What the task asks:
Nothing is needed except the lines below that run from the one with "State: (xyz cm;" through the one with "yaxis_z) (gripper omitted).", repeated exactly.

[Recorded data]
..........

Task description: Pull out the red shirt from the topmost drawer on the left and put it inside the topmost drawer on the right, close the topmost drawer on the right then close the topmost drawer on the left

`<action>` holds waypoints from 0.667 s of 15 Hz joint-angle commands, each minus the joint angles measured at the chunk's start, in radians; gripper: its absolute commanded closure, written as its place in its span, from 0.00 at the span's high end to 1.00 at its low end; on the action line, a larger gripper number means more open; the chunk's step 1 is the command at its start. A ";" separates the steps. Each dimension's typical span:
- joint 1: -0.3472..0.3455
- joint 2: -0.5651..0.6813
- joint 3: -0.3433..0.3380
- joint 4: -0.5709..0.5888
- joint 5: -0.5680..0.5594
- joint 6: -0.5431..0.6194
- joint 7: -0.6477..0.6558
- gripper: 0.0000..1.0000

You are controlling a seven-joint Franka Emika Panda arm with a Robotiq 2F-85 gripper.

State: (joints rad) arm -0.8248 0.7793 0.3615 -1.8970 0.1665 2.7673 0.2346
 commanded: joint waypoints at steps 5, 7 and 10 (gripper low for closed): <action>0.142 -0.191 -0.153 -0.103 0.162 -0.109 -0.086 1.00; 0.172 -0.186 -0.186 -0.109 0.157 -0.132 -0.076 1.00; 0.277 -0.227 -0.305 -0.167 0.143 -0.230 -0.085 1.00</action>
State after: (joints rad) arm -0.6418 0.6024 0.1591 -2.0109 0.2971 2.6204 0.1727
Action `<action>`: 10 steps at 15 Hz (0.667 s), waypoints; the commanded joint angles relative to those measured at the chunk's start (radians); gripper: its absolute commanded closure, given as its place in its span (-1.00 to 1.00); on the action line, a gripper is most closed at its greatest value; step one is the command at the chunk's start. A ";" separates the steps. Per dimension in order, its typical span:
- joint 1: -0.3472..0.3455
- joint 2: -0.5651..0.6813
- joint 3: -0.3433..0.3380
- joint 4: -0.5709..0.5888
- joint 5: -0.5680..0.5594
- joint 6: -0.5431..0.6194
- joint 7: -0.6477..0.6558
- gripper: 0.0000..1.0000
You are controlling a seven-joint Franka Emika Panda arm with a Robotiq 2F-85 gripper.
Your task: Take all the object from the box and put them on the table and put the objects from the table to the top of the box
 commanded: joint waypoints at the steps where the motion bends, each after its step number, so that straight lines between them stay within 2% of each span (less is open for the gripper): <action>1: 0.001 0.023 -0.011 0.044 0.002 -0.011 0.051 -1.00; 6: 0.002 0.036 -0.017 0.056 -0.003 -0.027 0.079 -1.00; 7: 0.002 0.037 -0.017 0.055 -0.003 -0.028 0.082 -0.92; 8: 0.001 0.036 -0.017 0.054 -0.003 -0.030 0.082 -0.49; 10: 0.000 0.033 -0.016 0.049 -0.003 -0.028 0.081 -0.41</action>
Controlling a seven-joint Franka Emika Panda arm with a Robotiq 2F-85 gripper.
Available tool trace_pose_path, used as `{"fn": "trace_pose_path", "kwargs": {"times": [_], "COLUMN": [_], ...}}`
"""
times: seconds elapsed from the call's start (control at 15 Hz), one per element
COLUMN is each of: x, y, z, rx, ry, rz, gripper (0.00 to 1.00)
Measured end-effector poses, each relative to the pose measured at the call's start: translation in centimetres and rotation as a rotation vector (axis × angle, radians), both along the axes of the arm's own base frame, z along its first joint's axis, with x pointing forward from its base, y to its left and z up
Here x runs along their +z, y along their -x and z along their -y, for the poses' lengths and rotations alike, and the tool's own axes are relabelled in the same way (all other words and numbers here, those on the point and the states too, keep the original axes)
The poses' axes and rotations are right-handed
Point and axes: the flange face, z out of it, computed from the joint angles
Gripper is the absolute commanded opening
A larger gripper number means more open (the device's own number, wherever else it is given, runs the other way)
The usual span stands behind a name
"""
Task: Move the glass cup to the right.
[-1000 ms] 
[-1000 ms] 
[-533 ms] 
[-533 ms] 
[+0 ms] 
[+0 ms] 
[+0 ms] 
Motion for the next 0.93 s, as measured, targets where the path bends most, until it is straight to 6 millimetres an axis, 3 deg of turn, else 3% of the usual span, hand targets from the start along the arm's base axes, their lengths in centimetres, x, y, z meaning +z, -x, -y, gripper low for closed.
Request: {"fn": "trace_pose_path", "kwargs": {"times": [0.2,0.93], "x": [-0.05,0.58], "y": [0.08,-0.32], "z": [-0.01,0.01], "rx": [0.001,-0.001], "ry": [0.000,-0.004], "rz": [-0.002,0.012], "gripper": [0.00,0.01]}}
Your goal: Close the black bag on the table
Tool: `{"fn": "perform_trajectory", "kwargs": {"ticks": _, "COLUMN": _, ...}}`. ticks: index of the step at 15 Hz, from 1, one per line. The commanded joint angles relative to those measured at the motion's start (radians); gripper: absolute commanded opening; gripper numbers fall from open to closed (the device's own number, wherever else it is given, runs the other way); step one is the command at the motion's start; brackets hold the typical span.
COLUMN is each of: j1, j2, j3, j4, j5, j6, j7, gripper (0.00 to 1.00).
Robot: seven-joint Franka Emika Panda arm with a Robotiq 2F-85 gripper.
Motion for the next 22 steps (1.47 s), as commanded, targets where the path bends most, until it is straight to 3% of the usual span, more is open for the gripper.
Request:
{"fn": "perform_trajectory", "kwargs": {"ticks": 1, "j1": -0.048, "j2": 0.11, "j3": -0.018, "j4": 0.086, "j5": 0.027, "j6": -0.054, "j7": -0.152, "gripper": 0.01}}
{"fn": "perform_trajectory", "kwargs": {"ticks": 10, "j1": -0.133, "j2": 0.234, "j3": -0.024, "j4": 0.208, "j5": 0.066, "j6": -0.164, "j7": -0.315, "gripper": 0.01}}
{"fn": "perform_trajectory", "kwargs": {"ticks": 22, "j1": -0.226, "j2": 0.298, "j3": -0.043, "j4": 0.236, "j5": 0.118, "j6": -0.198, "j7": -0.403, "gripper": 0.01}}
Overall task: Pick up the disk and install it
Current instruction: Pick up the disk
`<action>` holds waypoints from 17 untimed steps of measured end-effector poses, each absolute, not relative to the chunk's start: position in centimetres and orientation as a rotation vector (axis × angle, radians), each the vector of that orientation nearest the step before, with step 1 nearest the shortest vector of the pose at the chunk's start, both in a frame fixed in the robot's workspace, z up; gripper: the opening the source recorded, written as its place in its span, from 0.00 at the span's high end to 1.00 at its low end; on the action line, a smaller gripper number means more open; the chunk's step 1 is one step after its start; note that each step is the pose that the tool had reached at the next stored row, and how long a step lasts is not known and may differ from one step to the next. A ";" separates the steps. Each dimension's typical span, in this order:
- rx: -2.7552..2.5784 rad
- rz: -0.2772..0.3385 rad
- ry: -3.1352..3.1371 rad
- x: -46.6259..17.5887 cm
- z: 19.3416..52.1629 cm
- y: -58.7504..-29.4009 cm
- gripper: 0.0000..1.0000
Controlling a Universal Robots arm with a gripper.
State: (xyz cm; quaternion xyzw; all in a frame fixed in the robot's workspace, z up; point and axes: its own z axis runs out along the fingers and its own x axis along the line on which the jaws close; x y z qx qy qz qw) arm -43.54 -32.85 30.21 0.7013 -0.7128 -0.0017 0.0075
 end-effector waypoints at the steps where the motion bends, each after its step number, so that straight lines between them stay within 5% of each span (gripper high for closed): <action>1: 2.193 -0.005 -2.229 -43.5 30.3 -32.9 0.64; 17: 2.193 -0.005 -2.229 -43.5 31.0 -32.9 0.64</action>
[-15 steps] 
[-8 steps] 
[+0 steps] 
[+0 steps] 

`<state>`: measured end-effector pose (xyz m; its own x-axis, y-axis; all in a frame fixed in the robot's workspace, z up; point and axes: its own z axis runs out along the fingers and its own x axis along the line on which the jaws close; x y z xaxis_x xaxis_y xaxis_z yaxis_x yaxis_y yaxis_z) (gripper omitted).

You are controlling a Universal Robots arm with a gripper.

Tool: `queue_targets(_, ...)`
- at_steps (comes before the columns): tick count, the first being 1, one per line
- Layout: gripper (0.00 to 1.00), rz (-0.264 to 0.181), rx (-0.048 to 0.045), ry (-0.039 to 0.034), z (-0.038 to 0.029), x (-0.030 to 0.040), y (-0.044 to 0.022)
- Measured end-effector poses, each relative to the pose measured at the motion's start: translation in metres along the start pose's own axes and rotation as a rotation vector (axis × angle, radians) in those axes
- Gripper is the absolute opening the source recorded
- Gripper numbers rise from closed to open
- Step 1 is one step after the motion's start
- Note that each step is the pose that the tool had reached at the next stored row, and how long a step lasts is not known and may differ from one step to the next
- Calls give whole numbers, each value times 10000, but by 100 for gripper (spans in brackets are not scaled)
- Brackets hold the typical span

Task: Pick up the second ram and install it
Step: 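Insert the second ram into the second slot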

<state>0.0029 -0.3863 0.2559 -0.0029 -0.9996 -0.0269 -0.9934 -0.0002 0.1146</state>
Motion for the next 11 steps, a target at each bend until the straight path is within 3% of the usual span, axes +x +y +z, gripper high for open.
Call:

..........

Response:
State: (xyz cm; quaternion xyzw; all in a frame fixed in the robot's workspace, z up; point and axes: its own z axis runs out along the fingers and its own x axis along the line on which the jaws close; x y z qx qy qz qw) arm -43.54 -32.85 30.21 0.7013 -0.7128 -0.0017 0.0075
 end-effector waypoints at the steps where the motion bends, each after its step number, so that straight lines between them stay within 5% of each span (gripper high for closed): <action>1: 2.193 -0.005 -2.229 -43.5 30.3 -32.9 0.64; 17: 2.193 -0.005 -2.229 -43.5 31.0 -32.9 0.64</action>
[-15 steps] 
[-8 steps] 
[+0 steps] 
[+0 steps] 

`<state>`: measured end-effector pose (xyz m; its own x-axis, y-axis; all in a frame fixed in the robot's workspace, z up; point and axes: its own z axis runs out along the fingers and its own x axis along the line on which the jaws close; x y z xaxis_x xaxis_y xaxis_z yaxis_x yaxis_y yaxis_z) (gripper omitted).

What has been written completes the answer.